> [Problem details]
From the data below, retype exactly the lines starting with the one that contains "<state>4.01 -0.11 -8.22" and ending with the one that contains "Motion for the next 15", both included.

(Stored dataset items)
::::::::
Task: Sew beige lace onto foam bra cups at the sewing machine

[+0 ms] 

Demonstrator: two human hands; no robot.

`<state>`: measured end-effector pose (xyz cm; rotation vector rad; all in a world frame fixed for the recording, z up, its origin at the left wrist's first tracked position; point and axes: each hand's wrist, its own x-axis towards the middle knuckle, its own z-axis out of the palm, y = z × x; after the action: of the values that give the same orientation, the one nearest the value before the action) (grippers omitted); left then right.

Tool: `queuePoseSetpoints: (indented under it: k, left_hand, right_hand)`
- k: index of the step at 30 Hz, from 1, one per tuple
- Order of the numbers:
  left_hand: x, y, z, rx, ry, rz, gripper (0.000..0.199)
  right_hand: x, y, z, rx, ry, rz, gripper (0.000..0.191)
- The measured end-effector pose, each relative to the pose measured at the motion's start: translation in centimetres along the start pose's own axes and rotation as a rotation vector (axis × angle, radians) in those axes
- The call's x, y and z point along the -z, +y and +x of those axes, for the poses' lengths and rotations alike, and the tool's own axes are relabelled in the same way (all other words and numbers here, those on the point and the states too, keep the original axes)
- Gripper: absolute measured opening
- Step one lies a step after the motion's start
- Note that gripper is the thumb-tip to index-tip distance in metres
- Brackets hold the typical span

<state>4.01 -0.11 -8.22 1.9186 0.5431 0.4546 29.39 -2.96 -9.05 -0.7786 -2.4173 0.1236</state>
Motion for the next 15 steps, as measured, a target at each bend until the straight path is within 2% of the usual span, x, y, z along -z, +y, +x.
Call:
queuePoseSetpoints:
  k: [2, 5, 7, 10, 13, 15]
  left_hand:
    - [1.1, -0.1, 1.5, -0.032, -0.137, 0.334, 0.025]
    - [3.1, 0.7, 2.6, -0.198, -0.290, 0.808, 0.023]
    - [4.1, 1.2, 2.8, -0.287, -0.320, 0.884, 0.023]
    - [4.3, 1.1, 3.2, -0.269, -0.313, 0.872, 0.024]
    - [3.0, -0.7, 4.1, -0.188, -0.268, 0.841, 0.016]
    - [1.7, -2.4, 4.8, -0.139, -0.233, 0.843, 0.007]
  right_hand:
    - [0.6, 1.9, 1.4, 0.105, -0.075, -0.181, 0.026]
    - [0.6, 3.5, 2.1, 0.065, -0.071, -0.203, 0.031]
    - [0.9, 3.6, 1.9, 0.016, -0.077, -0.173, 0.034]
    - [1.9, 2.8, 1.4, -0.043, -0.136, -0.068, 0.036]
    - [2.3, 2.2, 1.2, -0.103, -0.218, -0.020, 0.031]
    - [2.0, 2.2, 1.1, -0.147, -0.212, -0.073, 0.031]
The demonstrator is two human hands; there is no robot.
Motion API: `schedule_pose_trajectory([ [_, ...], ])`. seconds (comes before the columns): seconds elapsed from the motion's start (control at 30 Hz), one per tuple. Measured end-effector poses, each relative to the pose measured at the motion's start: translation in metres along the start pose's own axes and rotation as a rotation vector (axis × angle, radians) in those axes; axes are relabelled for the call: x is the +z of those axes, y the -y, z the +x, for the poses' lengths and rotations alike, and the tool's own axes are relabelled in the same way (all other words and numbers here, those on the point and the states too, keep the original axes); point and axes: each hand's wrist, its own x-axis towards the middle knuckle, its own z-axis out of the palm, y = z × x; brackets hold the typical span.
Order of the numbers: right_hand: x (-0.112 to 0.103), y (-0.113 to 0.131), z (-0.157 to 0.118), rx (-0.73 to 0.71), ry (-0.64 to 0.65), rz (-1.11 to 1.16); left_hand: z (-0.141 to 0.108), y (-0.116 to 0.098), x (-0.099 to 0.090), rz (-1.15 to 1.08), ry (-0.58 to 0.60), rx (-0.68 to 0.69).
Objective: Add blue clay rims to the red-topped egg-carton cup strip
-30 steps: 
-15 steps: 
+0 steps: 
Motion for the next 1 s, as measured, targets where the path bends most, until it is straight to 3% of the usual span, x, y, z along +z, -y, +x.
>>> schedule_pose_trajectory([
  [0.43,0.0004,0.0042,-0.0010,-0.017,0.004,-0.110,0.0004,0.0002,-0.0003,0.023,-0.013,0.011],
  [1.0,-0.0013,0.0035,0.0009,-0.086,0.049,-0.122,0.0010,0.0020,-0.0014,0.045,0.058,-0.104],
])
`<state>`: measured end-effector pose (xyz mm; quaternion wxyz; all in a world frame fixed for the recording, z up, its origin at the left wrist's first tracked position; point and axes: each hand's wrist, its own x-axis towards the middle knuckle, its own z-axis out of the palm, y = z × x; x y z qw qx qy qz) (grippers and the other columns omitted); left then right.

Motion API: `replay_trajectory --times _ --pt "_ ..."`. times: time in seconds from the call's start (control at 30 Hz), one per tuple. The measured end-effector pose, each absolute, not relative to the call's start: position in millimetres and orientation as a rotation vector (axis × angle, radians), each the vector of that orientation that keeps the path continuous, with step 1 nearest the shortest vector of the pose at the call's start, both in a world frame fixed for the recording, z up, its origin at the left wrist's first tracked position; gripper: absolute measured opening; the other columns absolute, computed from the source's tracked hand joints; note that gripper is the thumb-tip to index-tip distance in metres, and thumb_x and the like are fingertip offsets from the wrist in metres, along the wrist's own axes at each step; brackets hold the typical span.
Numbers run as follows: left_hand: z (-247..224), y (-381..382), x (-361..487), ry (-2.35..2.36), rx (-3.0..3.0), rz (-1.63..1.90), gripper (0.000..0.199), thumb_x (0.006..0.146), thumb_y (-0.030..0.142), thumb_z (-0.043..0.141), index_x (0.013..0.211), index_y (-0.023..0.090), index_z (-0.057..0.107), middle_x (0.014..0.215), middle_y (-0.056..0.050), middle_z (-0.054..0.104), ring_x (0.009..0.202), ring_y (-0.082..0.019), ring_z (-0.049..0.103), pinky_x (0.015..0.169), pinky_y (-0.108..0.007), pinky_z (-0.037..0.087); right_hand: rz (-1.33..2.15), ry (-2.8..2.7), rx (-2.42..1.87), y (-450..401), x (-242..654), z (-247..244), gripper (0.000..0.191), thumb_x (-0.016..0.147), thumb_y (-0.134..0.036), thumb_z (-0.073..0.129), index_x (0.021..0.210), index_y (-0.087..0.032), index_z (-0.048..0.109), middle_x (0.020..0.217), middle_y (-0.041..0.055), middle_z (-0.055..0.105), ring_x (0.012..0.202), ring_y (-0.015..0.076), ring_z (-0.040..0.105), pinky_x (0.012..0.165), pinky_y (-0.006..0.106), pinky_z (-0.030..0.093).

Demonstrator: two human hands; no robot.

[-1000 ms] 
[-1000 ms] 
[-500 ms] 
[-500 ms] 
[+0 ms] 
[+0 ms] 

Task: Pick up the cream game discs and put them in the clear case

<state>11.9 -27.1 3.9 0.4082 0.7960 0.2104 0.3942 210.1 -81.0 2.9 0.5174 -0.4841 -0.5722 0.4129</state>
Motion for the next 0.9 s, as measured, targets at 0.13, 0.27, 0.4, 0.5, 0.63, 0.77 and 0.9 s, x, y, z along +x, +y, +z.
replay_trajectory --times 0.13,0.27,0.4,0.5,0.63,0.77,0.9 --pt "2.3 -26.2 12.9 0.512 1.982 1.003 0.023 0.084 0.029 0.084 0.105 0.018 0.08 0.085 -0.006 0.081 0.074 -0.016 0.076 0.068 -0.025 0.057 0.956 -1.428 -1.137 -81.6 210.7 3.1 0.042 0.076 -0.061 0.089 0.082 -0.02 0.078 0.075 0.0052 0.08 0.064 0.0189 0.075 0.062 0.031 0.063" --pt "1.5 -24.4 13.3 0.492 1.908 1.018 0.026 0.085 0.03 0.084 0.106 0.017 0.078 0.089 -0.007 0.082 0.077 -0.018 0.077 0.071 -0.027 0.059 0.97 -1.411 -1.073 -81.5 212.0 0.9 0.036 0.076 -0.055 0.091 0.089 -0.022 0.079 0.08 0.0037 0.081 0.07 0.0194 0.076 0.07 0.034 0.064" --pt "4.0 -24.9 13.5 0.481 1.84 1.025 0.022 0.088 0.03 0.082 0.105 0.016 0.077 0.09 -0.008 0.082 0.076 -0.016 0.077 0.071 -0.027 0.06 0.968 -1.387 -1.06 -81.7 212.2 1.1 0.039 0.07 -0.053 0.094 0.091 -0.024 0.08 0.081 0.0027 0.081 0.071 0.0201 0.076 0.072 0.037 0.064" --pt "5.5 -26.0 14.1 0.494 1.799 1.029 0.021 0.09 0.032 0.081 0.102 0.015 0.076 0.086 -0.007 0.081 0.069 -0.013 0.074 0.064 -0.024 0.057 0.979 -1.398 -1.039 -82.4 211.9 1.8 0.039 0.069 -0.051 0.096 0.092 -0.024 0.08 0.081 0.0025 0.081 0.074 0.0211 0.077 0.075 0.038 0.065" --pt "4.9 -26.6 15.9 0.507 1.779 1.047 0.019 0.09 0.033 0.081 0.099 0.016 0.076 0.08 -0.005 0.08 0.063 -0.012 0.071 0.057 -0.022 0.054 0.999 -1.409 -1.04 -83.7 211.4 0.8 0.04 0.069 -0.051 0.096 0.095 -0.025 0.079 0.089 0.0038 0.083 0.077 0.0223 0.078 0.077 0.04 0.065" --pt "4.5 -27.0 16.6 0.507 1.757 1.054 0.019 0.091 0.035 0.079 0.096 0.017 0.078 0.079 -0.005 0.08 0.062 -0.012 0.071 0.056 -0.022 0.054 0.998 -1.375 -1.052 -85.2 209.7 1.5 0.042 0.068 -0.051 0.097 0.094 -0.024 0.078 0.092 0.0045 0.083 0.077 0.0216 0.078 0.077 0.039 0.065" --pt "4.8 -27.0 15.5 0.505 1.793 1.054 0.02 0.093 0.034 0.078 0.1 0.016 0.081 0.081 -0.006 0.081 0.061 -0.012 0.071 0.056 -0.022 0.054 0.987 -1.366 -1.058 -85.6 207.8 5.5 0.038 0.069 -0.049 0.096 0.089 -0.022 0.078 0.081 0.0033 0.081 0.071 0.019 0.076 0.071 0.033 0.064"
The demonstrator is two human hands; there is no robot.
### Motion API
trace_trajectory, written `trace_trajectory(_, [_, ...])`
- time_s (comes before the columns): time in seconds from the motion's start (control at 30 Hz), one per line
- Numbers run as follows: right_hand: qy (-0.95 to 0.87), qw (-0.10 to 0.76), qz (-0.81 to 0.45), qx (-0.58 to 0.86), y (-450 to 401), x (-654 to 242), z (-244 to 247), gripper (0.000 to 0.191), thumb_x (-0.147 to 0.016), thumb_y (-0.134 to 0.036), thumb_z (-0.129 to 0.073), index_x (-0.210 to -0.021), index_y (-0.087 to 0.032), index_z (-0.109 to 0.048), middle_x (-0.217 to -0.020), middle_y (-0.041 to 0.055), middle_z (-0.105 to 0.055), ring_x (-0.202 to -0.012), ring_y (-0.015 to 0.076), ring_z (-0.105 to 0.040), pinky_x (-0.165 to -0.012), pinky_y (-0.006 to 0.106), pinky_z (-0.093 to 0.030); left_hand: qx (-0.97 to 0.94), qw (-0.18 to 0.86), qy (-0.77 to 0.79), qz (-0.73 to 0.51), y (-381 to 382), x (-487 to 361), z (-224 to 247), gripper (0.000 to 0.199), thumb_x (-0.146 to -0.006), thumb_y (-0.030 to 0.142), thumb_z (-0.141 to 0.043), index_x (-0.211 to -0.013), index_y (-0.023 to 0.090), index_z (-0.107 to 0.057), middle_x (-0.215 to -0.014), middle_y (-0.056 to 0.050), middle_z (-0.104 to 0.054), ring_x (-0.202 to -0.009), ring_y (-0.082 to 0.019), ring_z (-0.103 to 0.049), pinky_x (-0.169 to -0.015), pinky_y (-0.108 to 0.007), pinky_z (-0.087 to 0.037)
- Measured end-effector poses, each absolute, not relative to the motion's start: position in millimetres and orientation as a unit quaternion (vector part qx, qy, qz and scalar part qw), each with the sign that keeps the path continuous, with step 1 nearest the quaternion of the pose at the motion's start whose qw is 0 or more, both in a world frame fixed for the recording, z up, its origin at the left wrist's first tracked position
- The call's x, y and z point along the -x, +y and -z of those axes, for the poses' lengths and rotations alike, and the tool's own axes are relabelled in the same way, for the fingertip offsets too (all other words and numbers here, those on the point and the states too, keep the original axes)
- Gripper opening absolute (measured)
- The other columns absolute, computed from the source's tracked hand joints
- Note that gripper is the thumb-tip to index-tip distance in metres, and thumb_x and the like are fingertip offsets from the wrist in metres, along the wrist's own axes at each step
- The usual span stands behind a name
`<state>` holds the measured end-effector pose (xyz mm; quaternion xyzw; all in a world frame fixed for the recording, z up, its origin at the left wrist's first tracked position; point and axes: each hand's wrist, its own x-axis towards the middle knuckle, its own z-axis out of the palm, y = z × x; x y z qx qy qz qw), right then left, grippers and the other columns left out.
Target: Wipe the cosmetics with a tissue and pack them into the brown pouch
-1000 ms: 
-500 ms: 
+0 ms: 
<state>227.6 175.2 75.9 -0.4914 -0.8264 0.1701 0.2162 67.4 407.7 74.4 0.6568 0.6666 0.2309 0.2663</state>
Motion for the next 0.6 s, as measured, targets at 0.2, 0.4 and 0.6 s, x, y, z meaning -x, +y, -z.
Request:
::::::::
> [Output below]
<state>4.01 -0.11 -8.22 1.9186 0.5431 0.4546 29.39 -2.96 -9.05 -0.7786 -2.4173 0.1236</state>
Motion for the next 15 steps, as measured, a target at each bend until the straight path is within 2% of the usual span, x, y, z along -z, +y, +x.

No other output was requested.